RESUMO Purificação de proteínas é um processo de separação fundamentado no isolamento de uma molécula-alvo em relação às demais proteínas do meio reacional. A escolha do método mais apropriado depende da finalidade do produto final, onde tratamentos de baixa e/ou de alta resolução, que exploram as diferenças no tamanho da proteína, nas propriedades físico-químicas e na afinidade de ligação, podem ser empregados a fim de se obter o grau de pureza requerido. O presente trabalho tem como objetivo a introdução de métodos e conceitos fundamentais de purificação de proteínas, empregadas na purificação de três proteínas hipotéticas 1, 10 e 18. Os métodos cromatográficos como cromatografia de troca iônica e cromatografia de interação hidrofóbica, ambos, são técnicas de separação de ótima seletividade, que foram subsequentemente utilizados, obtendo-se resultados diferentes e relativamente satisfatórios no que diz respeito ao fator de purificação e rendimentos, de modo que, as perdas de proteínas e os custos dos processos tiveram atenção especial no estabelecimento dos protocolos finais de purificações. A proteína 1 foi purificada em apenas uma única etapa, por meio de cromatografia de troca iônica, usando como matriz sulfonato-agarose.

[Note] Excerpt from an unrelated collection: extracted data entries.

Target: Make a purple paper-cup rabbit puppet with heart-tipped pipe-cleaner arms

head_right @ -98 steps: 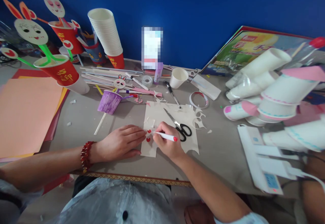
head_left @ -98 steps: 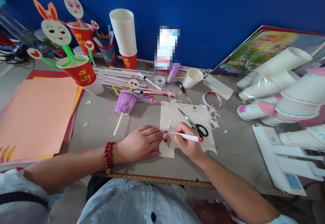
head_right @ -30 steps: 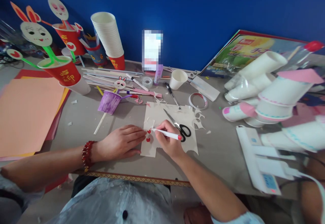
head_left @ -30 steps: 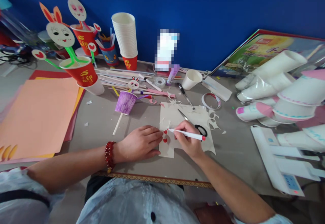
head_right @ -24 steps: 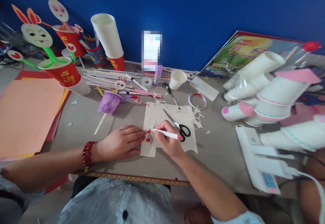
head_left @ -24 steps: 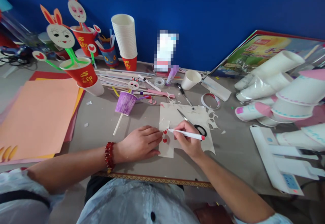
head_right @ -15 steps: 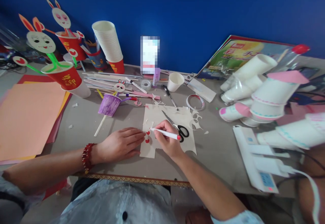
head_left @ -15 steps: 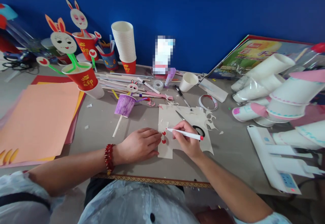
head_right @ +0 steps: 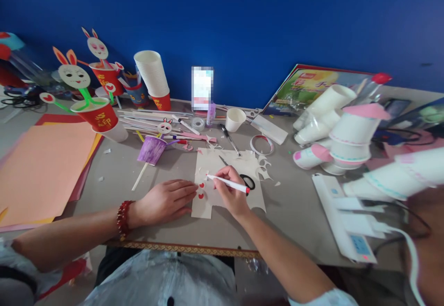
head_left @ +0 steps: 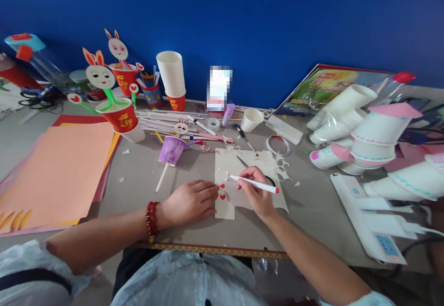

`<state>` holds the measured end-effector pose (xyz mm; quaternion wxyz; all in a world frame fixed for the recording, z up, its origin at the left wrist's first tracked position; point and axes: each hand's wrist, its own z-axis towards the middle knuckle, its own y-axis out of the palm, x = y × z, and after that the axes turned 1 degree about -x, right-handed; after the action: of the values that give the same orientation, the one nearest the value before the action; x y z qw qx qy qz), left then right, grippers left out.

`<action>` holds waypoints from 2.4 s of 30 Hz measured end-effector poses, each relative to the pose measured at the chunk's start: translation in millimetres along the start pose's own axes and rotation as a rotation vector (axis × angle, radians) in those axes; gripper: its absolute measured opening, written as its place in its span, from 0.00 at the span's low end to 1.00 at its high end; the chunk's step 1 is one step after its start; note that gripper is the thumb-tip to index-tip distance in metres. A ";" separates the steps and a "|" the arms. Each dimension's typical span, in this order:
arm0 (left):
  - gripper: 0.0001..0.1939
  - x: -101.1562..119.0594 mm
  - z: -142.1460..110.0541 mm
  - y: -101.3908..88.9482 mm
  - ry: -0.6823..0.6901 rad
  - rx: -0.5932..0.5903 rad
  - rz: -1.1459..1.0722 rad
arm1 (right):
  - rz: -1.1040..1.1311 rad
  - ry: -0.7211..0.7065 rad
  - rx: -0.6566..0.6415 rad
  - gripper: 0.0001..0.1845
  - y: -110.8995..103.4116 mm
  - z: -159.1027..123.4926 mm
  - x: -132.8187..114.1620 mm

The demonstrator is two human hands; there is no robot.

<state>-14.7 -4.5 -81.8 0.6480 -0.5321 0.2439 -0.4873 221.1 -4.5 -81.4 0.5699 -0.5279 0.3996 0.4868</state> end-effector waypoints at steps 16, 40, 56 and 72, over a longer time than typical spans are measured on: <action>0.12 4.1 2.0 -13.7 -0.014 0.003 -0.015 | 0.189 -0.121 0.293 0.08 -20.9 14.7 -1.8; 0.11 -123.7 112.0 -83.6 -0.505 -0.526 0.288 | 0.352 -0.039 0.168 0.13 -24.8 37.8 -49.0; 0.09 -131.6 114.5 -79.8 -0.355 -0.585 0.251 | 0.338 0.018 0.087 0.12 -3.3 48.3 -42.7; 0.06 -121.5 115.5 -78.2 -0.285 -0.470 0.046 | 0.299 -0.001 0.024 0.11 12.4 55.9 -41.1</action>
<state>3.2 159.2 2.5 0.5453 -0.7255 0.2686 -0.3227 197.2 45.1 -37.3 0.4975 -0.4554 0.4793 0.5616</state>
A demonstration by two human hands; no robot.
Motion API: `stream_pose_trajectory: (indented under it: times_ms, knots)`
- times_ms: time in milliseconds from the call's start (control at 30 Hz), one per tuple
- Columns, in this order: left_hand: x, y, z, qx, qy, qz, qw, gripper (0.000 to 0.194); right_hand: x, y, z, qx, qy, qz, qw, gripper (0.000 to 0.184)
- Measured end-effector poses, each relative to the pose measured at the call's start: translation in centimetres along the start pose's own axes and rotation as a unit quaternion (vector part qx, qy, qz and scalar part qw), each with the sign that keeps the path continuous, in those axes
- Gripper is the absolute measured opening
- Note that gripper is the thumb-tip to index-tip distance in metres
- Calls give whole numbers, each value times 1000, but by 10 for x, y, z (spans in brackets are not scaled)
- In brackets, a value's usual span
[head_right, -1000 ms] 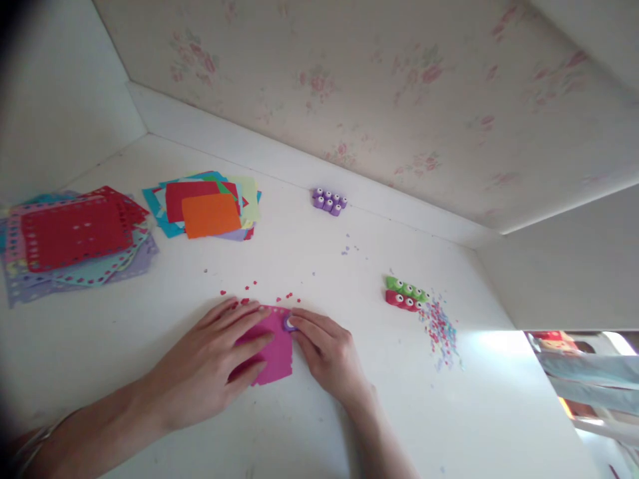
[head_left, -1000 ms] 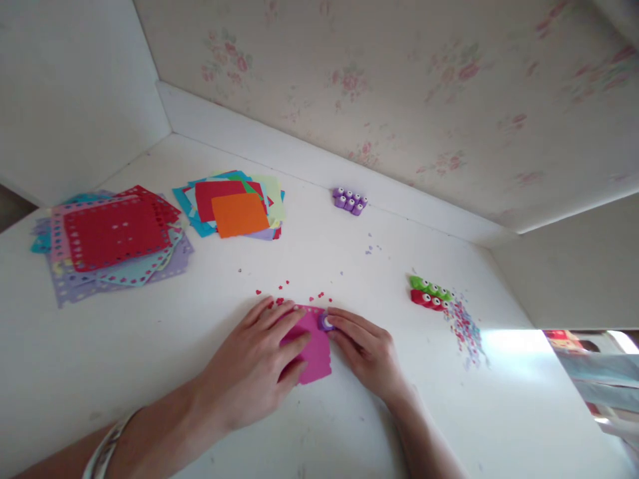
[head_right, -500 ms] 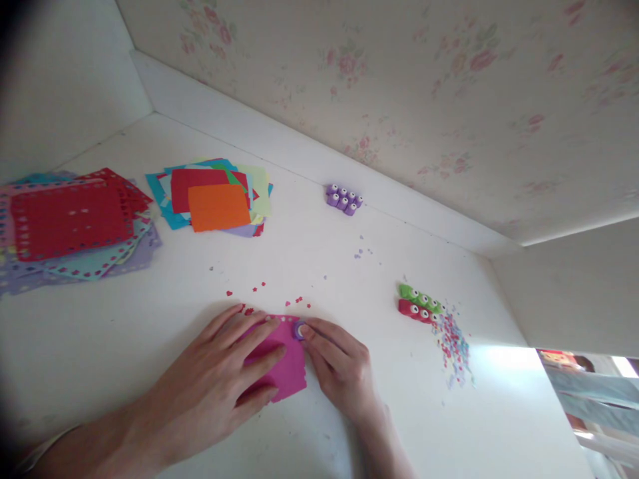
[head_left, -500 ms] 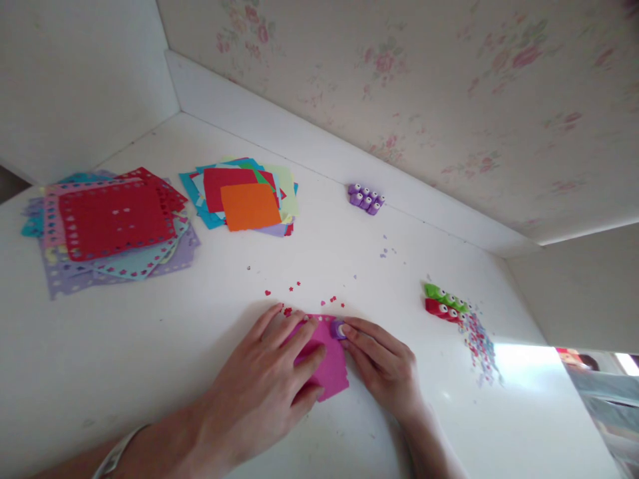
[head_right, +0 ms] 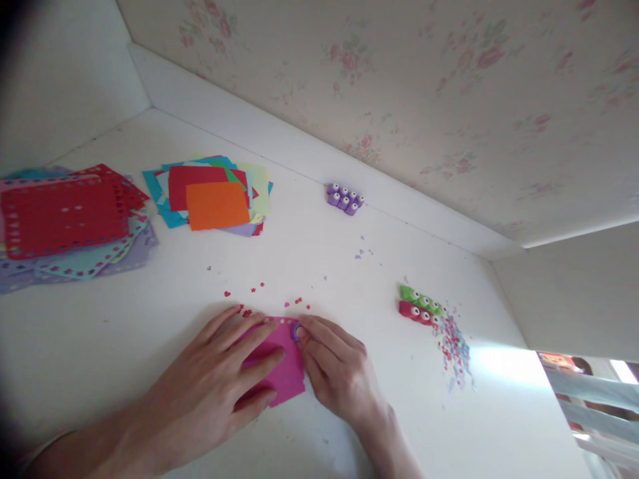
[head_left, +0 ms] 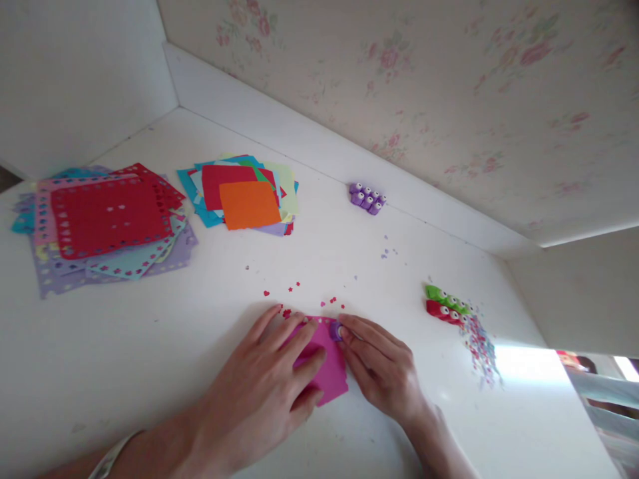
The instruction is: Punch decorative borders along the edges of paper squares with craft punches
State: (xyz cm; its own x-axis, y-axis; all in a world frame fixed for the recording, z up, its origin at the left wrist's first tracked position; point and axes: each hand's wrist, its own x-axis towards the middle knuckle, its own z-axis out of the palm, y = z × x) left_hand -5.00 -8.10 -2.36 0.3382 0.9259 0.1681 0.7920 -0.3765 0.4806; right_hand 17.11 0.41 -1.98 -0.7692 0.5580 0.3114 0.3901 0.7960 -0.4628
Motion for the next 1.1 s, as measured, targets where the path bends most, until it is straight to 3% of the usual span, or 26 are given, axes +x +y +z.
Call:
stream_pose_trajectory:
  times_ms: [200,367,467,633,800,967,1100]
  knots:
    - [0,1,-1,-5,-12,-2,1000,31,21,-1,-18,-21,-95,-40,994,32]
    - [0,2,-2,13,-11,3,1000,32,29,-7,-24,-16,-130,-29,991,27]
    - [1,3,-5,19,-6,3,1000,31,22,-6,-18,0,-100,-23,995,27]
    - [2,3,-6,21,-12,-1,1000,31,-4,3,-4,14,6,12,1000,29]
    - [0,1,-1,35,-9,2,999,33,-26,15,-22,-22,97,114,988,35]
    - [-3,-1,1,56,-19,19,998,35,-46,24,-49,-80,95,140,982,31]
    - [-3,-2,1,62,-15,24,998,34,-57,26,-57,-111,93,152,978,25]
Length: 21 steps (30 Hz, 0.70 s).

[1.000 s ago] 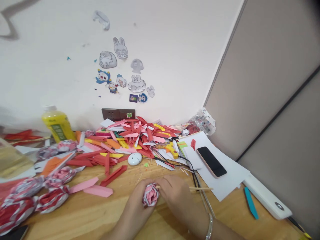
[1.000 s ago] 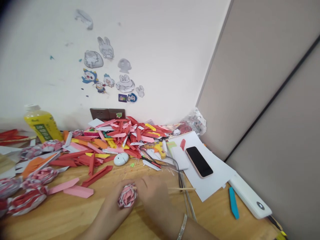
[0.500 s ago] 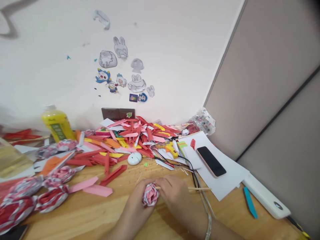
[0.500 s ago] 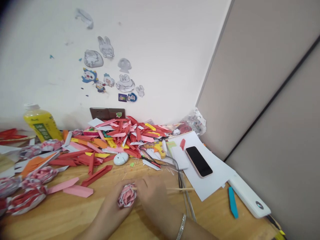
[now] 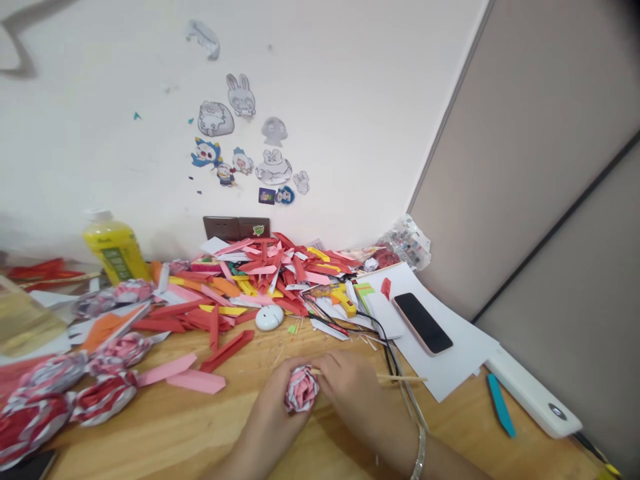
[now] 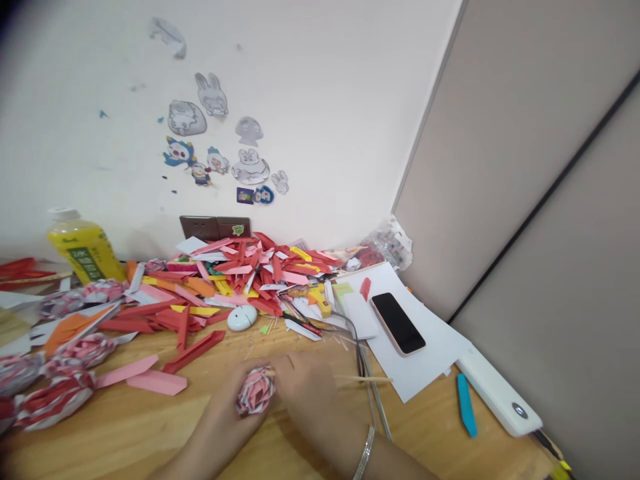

Já a proteína 10 precisou de duas etapas, a primeira consistiu-se em cromatografia de troca iônica, onde a matriz era sulfonato-agarose e a última etapa foi uma cromatografia de interação hidrofóbica, cuja matriz era Octil-agarose CL-4B. A proteína 18 foi separada por meio de uma cromatografia de interação hidrofóbica, numa matriz Octil-agarose CL-4B, terminando com uma cromatografia de troca-iônica numa matriz dietilaminoetil-celulose. A recuperação protética para as proteínas hipotéticas 1,10 e 18 foram respectivamente: 10,0 mg, 34,0 mg, 36,1 mg, com rendimentos de 100,0%, 99,9% e 99,8%, e custos da ordem de 1,000/h/100U para todas enzimas.

Palavras-chave: purificação, cromatografia, proteína.